### Exercise instructions
When you reach the line containing "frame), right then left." in the data below, begin returning lines exactly as written, and stop once the line containing "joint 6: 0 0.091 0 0" has been returned.

===== Data extracts

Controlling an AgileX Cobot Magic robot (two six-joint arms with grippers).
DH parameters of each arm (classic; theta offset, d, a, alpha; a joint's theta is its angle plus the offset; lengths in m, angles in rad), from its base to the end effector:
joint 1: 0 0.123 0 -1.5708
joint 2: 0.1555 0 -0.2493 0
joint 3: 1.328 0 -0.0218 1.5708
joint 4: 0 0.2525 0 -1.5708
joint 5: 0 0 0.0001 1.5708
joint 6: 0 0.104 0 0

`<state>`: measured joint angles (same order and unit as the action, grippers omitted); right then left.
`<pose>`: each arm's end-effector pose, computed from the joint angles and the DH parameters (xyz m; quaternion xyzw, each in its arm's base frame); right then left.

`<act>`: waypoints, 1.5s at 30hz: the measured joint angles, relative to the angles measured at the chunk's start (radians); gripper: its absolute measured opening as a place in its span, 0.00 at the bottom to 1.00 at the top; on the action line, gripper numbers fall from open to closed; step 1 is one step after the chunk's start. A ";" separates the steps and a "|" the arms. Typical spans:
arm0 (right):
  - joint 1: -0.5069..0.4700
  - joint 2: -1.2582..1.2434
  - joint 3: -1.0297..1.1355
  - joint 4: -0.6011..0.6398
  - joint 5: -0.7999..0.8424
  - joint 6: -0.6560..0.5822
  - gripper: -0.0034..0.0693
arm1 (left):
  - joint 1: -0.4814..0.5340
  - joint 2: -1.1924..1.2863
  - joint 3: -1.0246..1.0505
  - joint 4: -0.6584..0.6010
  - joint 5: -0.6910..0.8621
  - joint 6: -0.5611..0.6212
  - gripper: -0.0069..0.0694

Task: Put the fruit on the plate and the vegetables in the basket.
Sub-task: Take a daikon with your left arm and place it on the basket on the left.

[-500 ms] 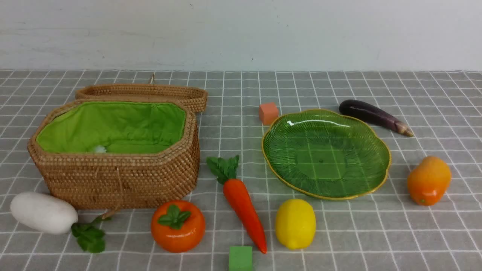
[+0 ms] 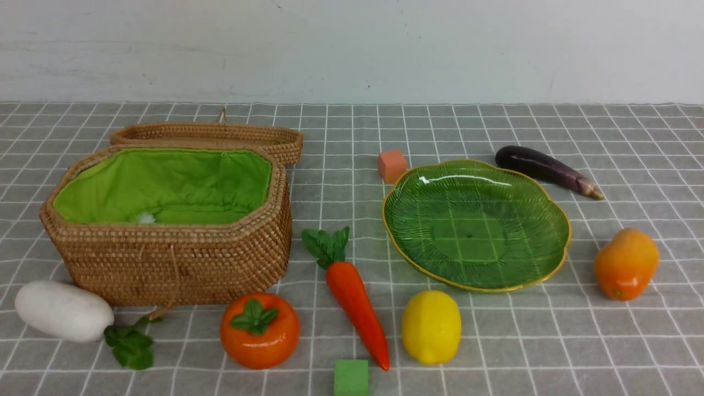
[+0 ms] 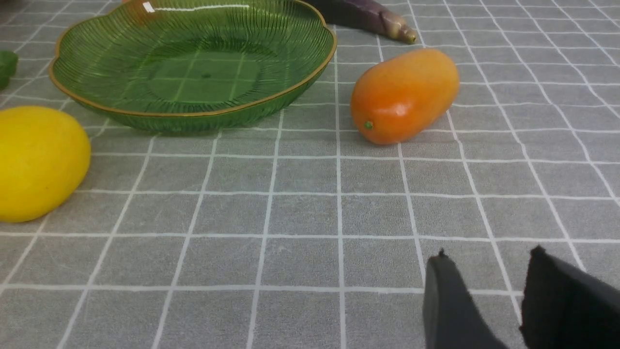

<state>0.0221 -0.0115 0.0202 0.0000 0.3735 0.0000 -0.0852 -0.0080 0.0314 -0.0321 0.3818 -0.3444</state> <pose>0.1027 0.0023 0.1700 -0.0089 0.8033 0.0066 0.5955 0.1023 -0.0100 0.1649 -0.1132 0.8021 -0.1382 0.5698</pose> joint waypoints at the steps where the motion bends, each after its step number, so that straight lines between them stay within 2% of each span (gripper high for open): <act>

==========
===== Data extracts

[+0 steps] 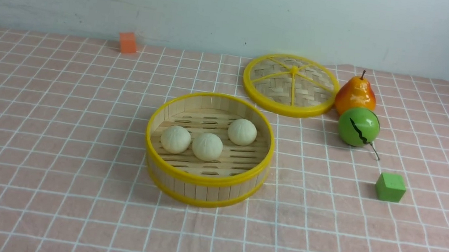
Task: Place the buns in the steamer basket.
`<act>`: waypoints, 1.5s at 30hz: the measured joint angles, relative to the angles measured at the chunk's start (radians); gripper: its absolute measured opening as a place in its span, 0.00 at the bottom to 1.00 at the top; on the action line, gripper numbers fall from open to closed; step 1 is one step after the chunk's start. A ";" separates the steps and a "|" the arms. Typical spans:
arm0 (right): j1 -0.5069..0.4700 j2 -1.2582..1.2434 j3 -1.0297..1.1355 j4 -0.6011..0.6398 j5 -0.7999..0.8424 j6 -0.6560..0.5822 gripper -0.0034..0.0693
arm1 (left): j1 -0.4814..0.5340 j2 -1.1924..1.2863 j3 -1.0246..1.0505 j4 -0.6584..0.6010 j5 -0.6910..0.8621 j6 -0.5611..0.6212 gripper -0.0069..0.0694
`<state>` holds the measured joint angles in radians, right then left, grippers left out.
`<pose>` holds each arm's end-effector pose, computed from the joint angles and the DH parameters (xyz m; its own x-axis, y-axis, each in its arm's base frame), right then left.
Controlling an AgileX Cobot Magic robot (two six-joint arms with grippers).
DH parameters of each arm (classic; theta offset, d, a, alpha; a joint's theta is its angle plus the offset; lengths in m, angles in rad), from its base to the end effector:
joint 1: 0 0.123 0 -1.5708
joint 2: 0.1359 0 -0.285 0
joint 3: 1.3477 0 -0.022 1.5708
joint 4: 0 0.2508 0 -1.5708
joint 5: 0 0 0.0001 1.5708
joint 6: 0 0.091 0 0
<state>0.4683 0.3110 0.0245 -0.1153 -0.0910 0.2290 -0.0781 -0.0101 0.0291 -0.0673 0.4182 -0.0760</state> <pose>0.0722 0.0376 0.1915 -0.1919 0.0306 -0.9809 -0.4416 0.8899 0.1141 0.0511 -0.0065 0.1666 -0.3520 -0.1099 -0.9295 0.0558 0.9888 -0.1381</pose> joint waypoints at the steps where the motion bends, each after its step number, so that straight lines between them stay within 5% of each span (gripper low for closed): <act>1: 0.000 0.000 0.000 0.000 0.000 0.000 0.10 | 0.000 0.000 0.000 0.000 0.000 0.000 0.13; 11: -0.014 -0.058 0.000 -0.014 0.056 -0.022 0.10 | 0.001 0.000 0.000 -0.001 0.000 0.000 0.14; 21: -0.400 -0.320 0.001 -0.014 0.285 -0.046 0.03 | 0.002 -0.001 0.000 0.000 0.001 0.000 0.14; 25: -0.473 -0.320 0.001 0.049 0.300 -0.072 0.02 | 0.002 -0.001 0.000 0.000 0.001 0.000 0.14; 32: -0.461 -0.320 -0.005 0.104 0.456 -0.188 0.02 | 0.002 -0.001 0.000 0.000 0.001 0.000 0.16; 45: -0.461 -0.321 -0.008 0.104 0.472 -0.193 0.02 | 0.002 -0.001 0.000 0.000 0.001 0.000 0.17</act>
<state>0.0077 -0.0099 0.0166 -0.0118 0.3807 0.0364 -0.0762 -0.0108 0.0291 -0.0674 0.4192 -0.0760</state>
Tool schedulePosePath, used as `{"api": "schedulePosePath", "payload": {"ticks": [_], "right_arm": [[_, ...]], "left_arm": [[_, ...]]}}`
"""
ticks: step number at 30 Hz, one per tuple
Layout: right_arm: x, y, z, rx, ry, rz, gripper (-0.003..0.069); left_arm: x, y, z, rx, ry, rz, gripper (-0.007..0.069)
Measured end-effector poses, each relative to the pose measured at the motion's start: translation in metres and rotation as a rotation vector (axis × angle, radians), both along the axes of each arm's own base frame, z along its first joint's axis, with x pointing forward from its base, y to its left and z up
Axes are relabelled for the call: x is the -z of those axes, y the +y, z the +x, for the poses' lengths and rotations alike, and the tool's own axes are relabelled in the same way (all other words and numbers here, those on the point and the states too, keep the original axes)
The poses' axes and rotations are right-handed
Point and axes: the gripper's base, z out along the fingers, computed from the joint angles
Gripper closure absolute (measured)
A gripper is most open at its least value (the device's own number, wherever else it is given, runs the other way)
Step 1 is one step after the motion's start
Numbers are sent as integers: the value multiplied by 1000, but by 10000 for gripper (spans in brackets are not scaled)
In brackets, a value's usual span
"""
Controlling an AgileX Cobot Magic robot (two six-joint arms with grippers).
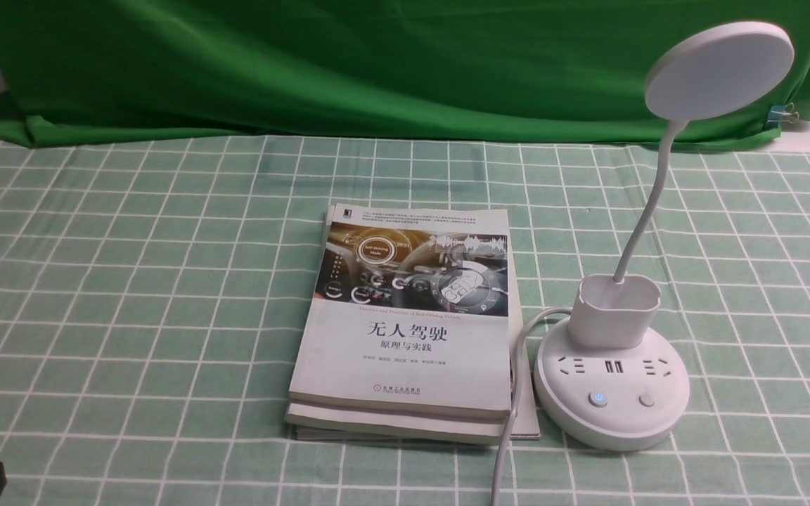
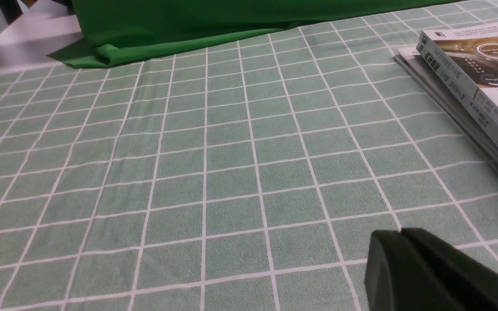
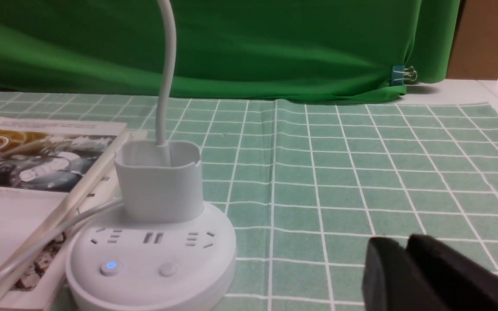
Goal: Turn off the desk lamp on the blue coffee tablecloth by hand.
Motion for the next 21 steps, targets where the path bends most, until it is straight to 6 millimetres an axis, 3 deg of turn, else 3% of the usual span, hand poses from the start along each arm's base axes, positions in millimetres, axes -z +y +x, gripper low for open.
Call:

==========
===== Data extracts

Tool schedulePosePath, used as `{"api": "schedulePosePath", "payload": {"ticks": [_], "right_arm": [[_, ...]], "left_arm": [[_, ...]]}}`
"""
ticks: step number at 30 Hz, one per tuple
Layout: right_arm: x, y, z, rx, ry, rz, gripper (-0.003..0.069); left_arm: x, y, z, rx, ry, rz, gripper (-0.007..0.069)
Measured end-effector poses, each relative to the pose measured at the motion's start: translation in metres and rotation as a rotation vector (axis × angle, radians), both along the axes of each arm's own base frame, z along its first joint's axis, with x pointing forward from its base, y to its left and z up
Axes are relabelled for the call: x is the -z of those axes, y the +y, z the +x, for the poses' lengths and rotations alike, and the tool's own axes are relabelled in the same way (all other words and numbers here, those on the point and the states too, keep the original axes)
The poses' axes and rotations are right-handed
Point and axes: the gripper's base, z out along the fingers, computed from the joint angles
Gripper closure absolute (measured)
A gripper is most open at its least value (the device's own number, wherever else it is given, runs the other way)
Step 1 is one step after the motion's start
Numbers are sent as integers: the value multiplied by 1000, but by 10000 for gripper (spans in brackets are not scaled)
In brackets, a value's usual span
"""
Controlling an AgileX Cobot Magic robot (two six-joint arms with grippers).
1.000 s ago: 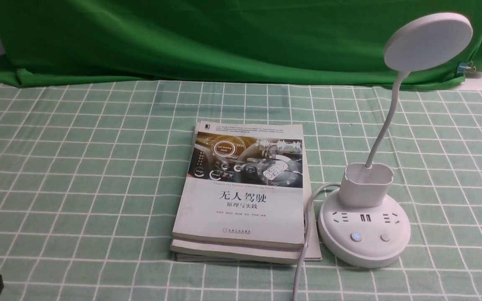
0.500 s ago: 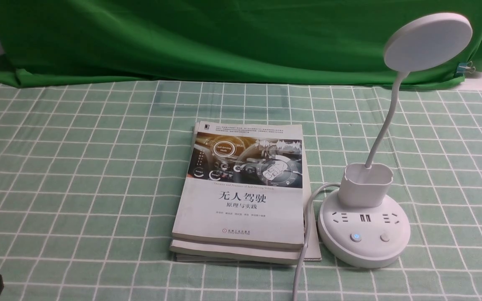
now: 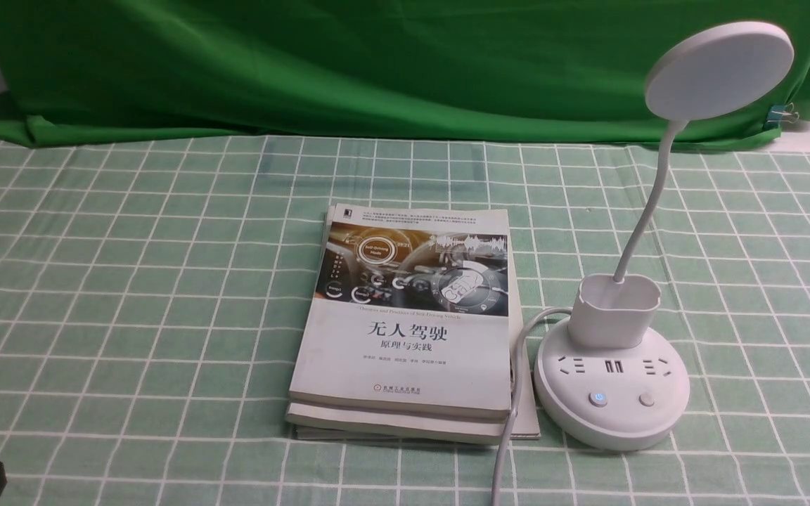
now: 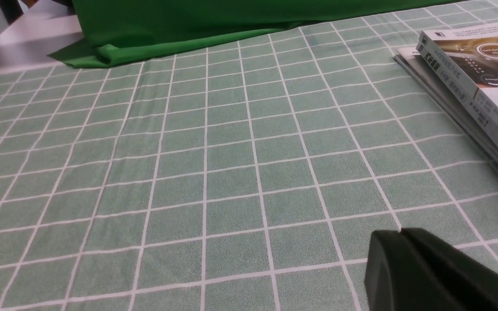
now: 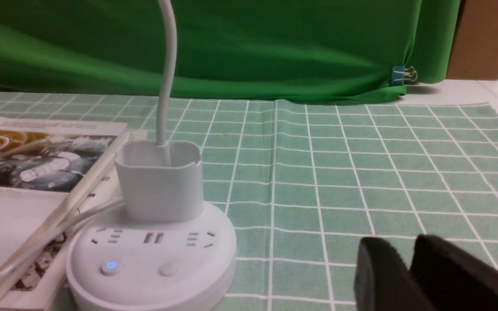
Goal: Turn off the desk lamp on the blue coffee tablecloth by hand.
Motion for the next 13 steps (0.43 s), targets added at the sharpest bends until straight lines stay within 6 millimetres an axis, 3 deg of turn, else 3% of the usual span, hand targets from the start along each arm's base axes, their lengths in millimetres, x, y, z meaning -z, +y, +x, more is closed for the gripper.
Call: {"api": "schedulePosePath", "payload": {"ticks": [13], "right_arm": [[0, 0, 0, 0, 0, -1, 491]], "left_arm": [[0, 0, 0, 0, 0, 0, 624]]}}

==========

### Output
`<pose>` holds each arm's end-effector pose, computed from the joint angles and the DH parameters (xyz m; its own x-axis, y-axis, each in its arm's base frame), right then left.
Controlling an AgileX Cobot Magic robot (two six-joint arms with grippers).
DH parameters of each arm (classic; theta offset, d, a, alpha; a joint's theta is its angle plus the offset; lengths in m, angles in rad), from its base to the end effector:
joint 1: 0 0.123 0 -1.5708
joint 2: 0.1359 0 -0.285 0
joint 3: 1.3477 0 -0.022 1.5708
joint 4: 0 0.2508 0 -1.5708
joint 5: 0 0 0.0001 1.5708
joint 6: 0 0.091 0 0

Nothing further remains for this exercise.